Problem description:
Pictures excluded, output exactly the lines from the one containing "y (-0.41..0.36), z" through the last line of the listing below.
_ _ _ _
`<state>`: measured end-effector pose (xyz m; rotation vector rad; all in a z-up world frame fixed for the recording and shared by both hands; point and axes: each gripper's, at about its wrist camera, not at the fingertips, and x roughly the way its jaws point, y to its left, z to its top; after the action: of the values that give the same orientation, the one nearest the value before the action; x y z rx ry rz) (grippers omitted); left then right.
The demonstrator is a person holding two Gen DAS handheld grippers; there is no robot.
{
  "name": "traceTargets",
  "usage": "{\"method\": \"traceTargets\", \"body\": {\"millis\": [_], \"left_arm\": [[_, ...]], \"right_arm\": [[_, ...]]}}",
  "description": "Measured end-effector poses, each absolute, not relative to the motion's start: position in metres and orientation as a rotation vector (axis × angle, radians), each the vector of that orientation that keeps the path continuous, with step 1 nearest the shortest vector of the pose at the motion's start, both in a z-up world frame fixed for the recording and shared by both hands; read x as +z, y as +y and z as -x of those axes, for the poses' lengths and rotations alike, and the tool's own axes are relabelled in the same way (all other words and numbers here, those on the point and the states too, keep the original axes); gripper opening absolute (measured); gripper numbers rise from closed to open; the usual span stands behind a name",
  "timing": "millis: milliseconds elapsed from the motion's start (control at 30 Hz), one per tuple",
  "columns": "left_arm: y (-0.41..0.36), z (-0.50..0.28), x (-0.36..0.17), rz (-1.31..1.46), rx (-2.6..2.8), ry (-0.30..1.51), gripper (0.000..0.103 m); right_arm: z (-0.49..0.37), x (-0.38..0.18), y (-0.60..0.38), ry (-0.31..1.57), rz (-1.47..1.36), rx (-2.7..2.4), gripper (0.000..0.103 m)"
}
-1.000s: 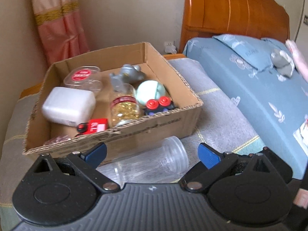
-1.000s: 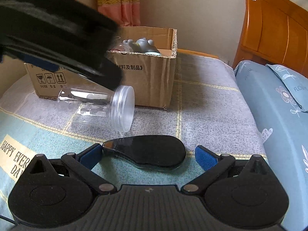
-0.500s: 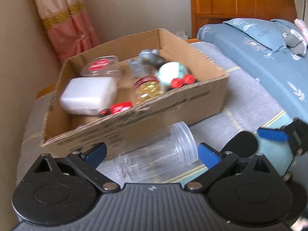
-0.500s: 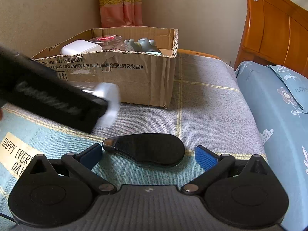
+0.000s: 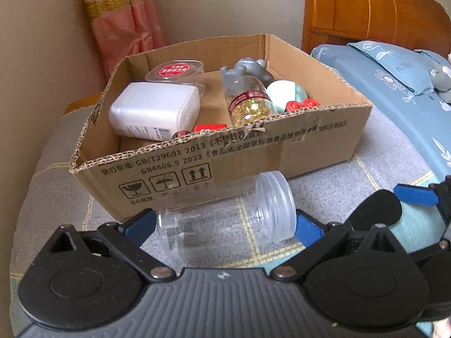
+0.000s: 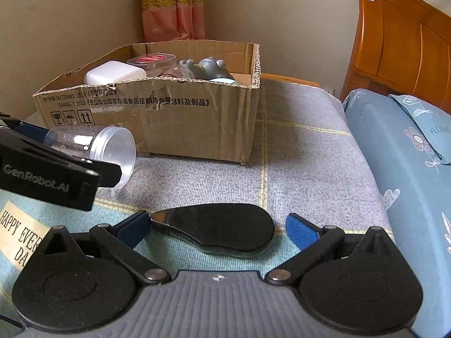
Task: Organize rigid objects
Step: 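Grasp black oval object with right tool while left tool grasps clear plastic jar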
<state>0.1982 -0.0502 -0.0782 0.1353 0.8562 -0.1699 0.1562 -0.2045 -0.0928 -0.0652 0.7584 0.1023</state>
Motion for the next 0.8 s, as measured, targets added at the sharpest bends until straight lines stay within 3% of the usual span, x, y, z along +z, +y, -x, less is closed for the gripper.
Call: {"method": "traceTargets", "body": {"millis": [167, 267, 800], "left_arm": [[-0.045, -0.204, -0.08, -0.078, -0.175, 0.878, 0.098], [-0.043, -0.206, -0.079, -0.061, -0.194, 0.883, 0.092], [-0.026, -0.191, -0.025, -0.097, -0.333, 0.881, 0.092]], "right_arm": [[-0.157, -0.092, -0.201, 0.763, 0.066, 0.102, 0.103], [-0.156, -0.09, -0.198, 0.761, 0.075, 0.118, 0.093], [-0.149, -0.05, -0.205, 0.741, 0.147, 0.25, 0.093]]}}
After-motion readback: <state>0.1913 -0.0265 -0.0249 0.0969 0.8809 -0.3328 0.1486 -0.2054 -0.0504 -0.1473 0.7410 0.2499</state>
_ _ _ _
Task result:
  "columns": "left_arm: y (-0.41..0.36), z (-0.50..0.28), x (-0.36..0.17), rz (-1.31..1.46), rx (-2.6..2.8), ry (-0.30..1.51), gripper (0.000..0.103 m); right_arm: z (-0.49..0.37), x (-0.38..0.18), y (-0.60..0.38), ry (-0.31..1.57), rz (-1.47..1.36), rx (-2.7..2.4), gripper (0.000..0.103 m)"
}
-1.000s: 
-1.000s: 
-0.500s: 
-0.500s: 
+0.000s: 
+0.000s: 
Task: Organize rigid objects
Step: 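Grasp black oval object with right tool while left tool grasps clear plastic jar
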<state>0.1982 -0.0502 -0.0782 0.1353 0.8562 -0.1699 0.1562 -0.2045 -0.0928 -0.0652 0.7584 0.1023</state>
Motion for the next 0.8 s, as measured, targets added at the sharpest bends until straight lines stay within 3% of the usual span, x, y, z along +z, +y, -x, less is closed for the gripper.
Call: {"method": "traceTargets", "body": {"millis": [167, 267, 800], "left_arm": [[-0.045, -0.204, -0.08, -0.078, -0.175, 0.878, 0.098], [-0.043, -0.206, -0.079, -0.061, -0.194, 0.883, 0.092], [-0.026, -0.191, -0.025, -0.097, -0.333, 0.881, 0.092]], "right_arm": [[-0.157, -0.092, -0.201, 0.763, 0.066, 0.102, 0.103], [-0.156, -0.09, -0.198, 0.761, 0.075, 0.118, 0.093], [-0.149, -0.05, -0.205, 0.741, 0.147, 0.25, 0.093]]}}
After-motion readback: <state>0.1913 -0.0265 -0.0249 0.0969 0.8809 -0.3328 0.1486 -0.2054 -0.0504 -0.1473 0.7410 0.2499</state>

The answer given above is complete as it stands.